Your job is to copy the lines from the material that include "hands".

* **Dataset excerpt**:
——
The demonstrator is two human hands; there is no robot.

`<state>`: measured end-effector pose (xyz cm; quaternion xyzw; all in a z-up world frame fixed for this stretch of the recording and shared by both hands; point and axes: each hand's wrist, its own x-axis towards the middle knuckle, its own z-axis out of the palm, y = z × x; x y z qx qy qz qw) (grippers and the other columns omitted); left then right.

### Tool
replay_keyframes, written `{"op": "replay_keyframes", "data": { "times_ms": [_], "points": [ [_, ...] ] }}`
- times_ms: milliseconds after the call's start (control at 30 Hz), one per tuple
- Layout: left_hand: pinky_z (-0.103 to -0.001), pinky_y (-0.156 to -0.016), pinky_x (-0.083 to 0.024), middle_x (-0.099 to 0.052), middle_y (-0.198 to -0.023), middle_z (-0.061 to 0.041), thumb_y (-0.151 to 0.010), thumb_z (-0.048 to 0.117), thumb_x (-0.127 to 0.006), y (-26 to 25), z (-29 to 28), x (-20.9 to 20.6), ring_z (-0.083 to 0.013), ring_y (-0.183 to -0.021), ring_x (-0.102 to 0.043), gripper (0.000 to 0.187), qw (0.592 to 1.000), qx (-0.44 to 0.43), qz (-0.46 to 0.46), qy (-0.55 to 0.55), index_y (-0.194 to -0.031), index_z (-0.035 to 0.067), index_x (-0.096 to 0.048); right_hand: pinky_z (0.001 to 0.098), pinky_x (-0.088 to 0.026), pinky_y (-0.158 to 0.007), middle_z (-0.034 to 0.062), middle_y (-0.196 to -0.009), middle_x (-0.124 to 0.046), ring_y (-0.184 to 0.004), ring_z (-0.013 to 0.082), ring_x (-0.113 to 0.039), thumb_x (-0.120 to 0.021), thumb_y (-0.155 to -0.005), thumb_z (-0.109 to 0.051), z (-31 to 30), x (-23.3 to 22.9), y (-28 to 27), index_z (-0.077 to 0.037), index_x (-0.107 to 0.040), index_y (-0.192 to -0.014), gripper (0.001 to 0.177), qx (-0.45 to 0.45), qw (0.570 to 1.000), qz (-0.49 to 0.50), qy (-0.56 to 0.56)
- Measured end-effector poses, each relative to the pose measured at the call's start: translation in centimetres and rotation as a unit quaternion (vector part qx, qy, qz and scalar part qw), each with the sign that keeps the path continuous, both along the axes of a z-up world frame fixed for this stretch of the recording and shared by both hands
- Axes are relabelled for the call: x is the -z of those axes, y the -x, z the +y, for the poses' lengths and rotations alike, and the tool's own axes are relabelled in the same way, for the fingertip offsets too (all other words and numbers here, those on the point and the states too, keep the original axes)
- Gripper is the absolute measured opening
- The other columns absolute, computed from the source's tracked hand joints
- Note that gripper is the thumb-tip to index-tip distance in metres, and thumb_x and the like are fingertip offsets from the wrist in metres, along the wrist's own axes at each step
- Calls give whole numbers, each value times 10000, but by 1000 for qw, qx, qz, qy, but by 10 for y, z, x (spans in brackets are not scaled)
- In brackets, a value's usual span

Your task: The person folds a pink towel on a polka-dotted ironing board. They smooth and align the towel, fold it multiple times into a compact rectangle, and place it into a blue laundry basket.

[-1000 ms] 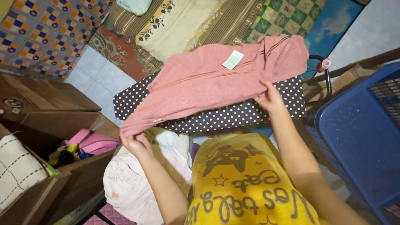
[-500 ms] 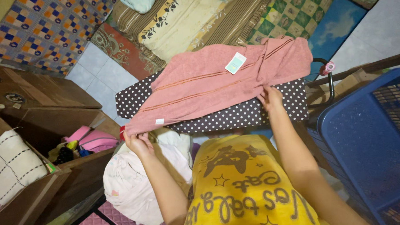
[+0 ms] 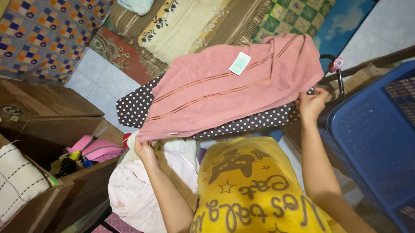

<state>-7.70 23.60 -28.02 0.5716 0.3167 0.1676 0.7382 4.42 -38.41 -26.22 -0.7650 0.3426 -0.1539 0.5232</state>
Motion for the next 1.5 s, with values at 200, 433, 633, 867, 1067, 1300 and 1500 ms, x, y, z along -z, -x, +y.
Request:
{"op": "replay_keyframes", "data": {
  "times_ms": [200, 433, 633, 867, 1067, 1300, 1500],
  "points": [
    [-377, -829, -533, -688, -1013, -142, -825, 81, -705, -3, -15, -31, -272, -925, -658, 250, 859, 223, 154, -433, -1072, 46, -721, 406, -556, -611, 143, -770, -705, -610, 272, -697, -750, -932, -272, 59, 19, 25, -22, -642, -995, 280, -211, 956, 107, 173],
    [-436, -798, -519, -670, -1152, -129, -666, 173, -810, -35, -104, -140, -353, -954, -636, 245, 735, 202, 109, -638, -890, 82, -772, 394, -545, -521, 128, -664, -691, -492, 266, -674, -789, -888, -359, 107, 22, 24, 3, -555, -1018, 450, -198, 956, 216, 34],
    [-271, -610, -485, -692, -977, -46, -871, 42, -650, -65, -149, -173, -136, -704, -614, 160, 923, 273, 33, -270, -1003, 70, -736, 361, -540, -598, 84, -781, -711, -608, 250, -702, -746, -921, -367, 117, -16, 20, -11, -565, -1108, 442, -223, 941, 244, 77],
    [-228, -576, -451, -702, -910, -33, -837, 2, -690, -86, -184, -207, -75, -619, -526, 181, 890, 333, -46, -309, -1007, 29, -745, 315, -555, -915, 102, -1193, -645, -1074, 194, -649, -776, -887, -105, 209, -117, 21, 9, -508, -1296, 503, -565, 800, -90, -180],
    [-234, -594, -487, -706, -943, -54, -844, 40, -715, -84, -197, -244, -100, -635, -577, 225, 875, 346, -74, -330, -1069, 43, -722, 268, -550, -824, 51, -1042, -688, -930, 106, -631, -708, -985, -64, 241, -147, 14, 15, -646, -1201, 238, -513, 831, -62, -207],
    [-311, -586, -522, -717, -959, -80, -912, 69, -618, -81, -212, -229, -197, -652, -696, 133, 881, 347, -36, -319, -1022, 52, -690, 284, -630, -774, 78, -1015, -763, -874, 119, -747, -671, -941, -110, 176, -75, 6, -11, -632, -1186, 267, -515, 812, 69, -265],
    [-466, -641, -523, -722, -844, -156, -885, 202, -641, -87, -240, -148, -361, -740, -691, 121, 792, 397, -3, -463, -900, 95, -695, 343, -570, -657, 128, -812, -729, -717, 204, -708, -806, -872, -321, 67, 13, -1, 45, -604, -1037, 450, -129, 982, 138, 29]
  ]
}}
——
* **Output for this exercise**:
The demonstrator is two human hands; there is no robot.
`<state>`: measured end-effector pose (xyz cm; quaternion xyzw; all in a z-up world frame fixed for this stretch of the recording and shared by both hands; point and axes: each hand's wrist, its own x-axis towards the middle knuckle, its own z-axis out of the palm, y = z × x; x y z qx qy qz qw) (grippers and the other columns omitted); left then right.
- Measured end-effector poses, each relative to the pose measured at the call's start: translation in centimetres and rotation as a unit quaternion (vector part qx, qy, qz and scalar part qw), each with the sign that keeps the path continuous, both along the axes of a z-up world frame fixed for this stretch of the recording and shared by both hands

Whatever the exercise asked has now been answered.